16 April, 2009 (Thursday)

 

Chair: Dr. FAIRBROTHER, Gregory Paul

Speaker : Prof. Laurance Splitter

 

Abstract

In this presentation, I will examine the relationship between being a citizen and being a (human) person, with a particular focus on the question “How do children conceptualize themselves in the world?”. I will argue that a proper understanding of identity implies that such “collective” concepts as citizenship (including global citizenship), culture, religion, ethnicity,… cannot adequately answer the question “Who am I?”, because none of these concepts yields appropriate identity criteria for their individual members. Collective concepts do have value and meaning in our lives, but not because they define who we are (as individuals). The task of self-definition and self-conceptualization is one that classrooms are, perhaps uniquely, suited to. The same is true for the contentious area of moral education where, I will suggest, the concept of personhood offers a more coherent way forward than that of citizenship.

 

 

Prof Laurance Splitter joined HKIEd in September 2008. He holds Honors degrees in philosophy and mathematics from Monash University, and Masters and Doctorate degrees in philosophy, from the University of Oxford, where he studied as a Rhodes Scholar. In 1997, he was elected a Fellow of the Australian College of Education.

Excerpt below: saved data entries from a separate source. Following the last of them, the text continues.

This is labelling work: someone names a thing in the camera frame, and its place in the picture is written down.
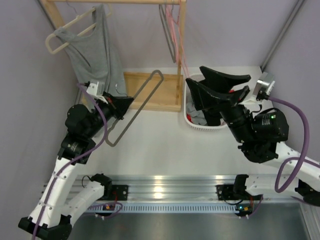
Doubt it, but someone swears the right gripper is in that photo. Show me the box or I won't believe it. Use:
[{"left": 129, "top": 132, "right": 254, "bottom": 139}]
[{"left": 186, "top": 67, "right": 257, "bottom": 145}]

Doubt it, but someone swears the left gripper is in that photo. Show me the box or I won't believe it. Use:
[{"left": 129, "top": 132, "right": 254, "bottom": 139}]
[{"left": 84, "top": 91, "right": 133, "bottom": 139}]

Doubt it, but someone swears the beige hanger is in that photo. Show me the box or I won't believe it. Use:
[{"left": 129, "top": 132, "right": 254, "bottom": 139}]
[{"left": 104, "top": 69, "right": 165, "bottom": 147}]

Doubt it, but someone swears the light grey tank top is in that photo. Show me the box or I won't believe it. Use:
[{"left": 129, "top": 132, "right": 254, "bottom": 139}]
[{"left": 186, "top": 101, "right": 207, "bottom": 126}]

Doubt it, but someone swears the red tank top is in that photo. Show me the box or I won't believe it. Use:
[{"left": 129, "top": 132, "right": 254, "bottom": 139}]
[{"left": 186, "top": 88, "right": 236, "bottom": 121}]

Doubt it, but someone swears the taupe hanger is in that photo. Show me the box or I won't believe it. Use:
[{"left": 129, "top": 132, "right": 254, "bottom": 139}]
[{"left": 158, "top": 4, "right": 177, "bottom": 63}]

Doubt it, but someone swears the pink hanger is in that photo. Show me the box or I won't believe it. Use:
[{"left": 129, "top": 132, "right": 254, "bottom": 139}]
[
  {"left": 163, "top": 0, "right": 182, "bottom": 65},
  {"left": 174, "top": 0, "right": 190, "bottom": 78}
]

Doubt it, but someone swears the black tank top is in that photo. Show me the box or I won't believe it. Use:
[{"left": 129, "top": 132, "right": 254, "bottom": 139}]
[{"left": 202, "top": 110, "right": 225, "bottom": 127}]

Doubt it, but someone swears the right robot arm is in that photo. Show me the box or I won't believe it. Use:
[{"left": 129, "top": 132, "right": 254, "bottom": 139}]
[{"left": 185, "top": 66, "right": 320, "bottom": 206}]

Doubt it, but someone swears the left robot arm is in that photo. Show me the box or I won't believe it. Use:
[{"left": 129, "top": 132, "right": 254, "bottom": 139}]
[{"left": 18, "top": 92, "right": 134, "bottom": 240}]

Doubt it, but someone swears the far grey tank top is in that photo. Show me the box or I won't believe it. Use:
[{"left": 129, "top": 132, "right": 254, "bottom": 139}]
[{"left": 54, "top": 4, "right": 127, "bottom": 97}]

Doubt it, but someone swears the cream hanger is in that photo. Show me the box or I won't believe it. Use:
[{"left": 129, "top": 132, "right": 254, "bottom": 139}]
[{"left": 44, "top": 3, "right": 113, "bottom": 55}]

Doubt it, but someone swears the wooden clothes rack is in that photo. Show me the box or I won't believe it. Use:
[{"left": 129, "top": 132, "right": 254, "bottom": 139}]
[{"left": 39, "top": 0, "right": 185, "bottom": 112}]

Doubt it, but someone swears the white plastic basket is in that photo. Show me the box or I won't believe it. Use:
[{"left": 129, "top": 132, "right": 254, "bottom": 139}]
[{"left": 183, "top": 82, "right": 227, "bottom": 131}]

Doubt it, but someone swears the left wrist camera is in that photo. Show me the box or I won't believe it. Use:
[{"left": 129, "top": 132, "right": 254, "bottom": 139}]
[{"left": 86, "top": 80, "right": 105, "bottom": 97}]

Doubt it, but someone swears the aluminium mounting rail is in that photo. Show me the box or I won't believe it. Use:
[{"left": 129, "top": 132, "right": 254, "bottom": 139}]
[{"left": 42, "top": 174, "right": 301, "bottom": 203}]

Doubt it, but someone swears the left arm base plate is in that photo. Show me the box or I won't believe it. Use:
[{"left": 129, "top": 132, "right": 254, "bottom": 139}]
[{"left": 110, "top": 184, "right": 129, "bottom": 201}]

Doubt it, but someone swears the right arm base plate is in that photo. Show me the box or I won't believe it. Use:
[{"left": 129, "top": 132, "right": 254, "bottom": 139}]
[{"left": 216, "top": 184, "right": 239, "bottom": 201}]

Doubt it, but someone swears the slotted cable duct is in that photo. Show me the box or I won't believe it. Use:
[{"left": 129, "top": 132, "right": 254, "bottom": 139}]
[{"left": 86, "top": 202, "right": 250, "bottom": 214}]

His early work in education centred on introducing philosophy into Australian schools and his long-standing commitment to the teaching of higher-order/critical thinking, inquiry and dialogue to children and adults. From 1988 to June 2001, he was Principal Research Fellow and Director of the Centre for Philosophy with Children and Adolescents, within the Australian Council for Educational Research (ACER).

Between 2001 and 2008, he taught in schools of education at several universities in New York City and New Jersey. He has conducted workshops, seminars and conference sessions with teachers, parents, administrators and students in many countries, including Australia, USA, Hong Kong, New Zealand, China, Taiwan, Singapore, Thailand, Philippines, Mexico, Colombia, Brazil, Bulgaria, Lithuania, Iceland, Austria, Canada, and England.

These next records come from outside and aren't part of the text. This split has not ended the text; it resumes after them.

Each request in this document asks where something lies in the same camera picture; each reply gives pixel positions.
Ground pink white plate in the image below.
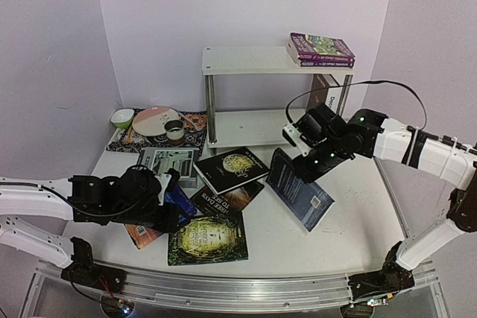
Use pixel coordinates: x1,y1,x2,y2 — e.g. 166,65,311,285
132,106,180,136

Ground green bowl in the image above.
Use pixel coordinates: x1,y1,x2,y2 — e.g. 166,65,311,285
110,109,135,129

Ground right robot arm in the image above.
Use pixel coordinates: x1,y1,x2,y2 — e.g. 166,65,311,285
282,104,476,302

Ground small brown white cup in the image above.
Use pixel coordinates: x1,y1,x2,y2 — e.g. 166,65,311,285
164,120,185,146

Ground dark blue barcode book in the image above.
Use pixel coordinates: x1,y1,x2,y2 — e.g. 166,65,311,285
265,148,335,232

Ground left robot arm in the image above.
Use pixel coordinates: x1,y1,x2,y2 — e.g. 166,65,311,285
1,165,190,286

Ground blue orange paperback book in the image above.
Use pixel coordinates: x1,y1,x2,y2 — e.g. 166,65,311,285
124,185,198,249

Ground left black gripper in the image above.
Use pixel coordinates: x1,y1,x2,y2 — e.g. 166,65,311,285
113,203,192,236

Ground dark Days book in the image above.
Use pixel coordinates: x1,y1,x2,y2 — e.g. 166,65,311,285
191,181,265,217

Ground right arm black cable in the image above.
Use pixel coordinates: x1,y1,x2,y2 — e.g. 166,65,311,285
285,79,428,129

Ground aluminium front rail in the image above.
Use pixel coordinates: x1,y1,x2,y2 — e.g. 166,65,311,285
20,259,446,317

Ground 117-Storey Treehouse book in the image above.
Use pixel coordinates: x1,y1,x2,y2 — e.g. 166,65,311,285
285,33,356,65

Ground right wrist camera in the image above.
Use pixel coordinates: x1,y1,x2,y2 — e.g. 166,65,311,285
282,124,312,157

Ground green Alice book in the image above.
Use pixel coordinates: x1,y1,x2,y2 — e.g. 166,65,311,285
168,214,249,267

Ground white two-tier shelf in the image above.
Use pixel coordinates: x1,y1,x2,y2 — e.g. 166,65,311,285
202,46,356,153

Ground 52-Storey Treehouse book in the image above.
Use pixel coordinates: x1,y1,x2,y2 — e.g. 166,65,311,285
295,60,355,69

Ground Decorate Furniture large book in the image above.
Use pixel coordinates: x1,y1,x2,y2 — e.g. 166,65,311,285
306,74,344,115

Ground grey ianra book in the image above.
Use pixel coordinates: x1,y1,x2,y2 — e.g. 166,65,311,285
137,147,200,188

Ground patterned placemat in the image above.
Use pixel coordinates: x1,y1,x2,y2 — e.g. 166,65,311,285
105,111,207,155

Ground black gold-circle book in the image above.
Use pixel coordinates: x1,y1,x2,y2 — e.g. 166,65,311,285
194,147,269,195

Prof. Splitter has been a visiting scholar at Montclair State University and the University of Hong Kong, and a consultant on education and well-being with the Victorian, Tasmanian, Hong Kong and Singapore Governments. He has published widely in the areas of philosophy for children, dialogue and questioning, classroom environments appropriate for cultivating critical, creative and “caring” thinking, Socratic inquiry, identity politics, gifted education, concept formation, dispositions, authenticity, values and citizenship education, and pedagogy. For more than twenty-five years, he has observed and taught in primary and secondary classes, with a view to modelling what teaching for better thinking looks like in practice.